FIG. 1 shows a schematic diagram of a headset (1.1) with an inventive device to be positioned in front of a test subject's mouth, said device being in the form of a headset (1.2) with an inserted sensor unit (1.3), a Peltier element and a heat conducting bridge. The sensor contacts and the Peltier element and/or multiple Peltier elements contained in the headset may be connected by suitable lines (1.4) to a measurement control and power supply unit (not shown here) which can worn on the body.
FIG. 2 shows a headset (2.2) which is surrounded by a housing (2.1) that is provided with slots (2.4) for heat exchange and mass exchange with the environment, with a sensor unit (2.3) inserted into this holder, a Peltier element and a heat conducting bridge.
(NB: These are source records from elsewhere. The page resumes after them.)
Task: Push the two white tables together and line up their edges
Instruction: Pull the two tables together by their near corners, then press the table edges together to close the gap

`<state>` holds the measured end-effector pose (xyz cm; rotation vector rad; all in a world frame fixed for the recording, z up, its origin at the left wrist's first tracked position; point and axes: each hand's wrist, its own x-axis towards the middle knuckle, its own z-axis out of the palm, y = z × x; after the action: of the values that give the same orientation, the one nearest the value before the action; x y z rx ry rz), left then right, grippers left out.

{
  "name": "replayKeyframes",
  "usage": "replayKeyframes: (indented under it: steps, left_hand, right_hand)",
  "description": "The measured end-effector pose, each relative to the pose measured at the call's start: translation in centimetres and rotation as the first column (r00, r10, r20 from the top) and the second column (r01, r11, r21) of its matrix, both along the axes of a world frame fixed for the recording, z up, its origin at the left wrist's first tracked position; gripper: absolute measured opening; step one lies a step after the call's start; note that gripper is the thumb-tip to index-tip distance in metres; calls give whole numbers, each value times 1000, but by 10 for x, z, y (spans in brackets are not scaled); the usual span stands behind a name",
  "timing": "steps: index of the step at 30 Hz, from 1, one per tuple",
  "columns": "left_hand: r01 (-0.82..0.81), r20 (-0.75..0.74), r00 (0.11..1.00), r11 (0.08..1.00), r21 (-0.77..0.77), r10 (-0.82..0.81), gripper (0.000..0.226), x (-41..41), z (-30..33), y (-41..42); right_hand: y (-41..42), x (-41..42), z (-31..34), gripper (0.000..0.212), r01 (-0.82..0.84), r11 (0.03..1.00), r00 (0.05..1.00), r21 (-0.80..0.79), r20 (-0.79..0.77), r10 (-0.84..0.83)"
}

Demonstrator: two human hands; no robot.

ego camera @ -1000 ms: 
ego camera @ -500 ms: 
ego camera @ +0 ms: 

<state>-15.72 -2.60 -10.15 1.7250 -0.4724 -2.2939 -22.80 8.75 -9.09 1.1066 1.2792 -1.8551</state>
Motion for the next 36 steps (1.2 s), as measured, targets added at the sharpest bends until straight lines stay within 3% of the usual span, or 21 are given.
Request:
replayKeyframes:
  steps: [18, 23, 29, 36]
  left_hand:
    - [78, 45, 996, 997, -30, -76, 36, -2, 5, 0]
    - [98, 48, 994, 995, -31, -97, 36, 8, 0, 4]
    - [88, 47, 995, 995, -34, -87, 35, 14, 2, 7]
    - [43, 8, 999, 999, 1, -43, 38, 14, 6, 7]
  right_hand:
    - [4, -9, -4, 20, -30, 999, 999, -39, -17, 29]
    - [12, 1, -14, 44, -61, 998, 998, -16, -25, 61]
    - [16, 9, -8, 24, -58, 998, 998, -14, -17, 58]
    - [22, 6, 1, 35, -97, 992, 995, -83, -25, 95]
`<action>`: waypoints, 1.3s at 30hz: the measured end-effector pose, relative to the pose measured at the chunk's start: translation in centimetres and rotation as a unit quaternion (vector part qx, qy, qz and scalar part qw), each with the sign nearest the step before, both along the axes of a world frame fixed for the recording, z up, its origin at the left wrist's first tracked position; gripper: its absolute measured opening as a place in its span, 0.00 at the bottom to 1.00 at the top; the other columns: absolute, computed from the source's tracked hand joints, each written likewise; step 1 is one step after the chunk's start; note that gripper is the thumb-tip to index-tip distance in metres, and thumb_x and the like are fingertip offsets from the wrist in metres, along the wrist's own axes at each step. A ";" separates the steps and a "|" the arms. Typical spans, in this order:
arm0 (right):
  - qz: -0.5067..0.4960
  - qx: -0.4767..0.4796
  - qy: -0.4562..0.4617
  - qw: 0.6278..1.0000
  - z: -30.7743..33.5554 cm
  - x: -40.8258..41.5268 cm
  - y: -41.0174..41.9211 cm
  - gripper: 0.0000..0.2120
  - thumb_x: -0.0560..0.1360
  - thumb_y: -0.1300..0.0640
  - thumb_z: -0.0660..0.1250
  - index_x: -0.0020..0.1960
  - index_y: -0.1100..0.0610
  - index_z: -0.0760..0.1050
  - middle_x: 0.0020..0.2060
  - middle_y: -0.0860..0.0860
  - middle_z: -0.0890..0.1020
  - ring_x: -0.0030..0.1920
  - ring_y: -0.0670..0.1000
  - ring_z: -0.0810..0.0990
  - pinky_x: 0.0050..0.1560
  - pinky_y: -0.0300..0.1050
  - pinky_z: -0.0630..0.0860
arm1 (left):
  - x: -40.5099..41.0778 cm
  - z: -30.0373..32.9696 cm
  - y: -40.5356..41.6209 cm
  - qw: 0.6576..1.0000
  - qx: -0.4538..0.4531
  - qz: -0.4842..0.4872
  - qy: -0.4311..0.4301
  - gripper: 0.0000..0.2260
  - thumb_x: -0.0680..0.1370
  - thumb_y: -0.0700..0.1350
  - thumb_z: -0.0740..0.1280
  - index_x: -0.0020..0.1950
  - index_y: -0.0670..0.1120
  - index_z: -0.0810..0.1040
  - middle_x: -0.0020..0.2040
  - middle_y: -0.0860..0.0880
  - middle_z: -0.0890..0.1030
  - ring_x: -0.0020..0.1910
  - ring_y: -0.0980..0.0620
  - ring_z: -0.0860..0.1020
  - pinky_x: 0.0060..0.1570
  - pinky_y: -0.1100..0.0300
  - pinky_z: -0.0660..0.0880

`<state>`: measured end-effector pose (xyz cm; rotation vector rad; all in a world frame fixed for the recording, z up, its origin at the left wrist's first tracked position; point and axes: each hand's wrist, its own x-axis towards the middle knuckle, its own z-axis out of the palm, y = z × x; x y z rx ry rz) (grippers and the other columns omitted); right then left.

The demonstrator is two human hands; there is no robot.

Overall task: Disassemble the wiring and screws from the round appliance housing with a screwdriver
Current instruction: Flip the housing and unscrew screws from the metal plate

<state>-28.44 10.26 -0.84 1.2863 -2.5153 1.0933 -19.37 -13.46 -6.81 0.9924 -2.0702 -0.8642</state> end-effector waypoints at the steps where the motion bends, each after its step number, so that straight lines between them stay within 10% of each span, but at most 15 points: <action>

FIG. 3 shows schematically a sensor unit with a handle piece (3.1), a cover (see hatching) which is provided with a cutout (3.3) that exposes a uniform condensation surface (3.2) and the reaction surface of an individual biosensor structure (3.5) which is shown here schematically. The biosensor consists of electrode structures, for example, namely the working electrode (3.4 a), a counterelectrode/reference electrode (3.4 b), discharge structures (3.6) and contact structures (3.7) printed on a thermally insulating layer. The electrode structure is coated with an enzyme-polymer layer, for example.
FIG. 4 shows schematically a holder with a Peltier element (4.1), a contact block for a biosensor structure (4.3), a heat conducting bridge (4.2) and insertion grooves (4.4) for the sensor element.
FIG. 5 shows the electric current signal as a function of the lactate concentration in the respiratory condensate in an exemplary embodiment.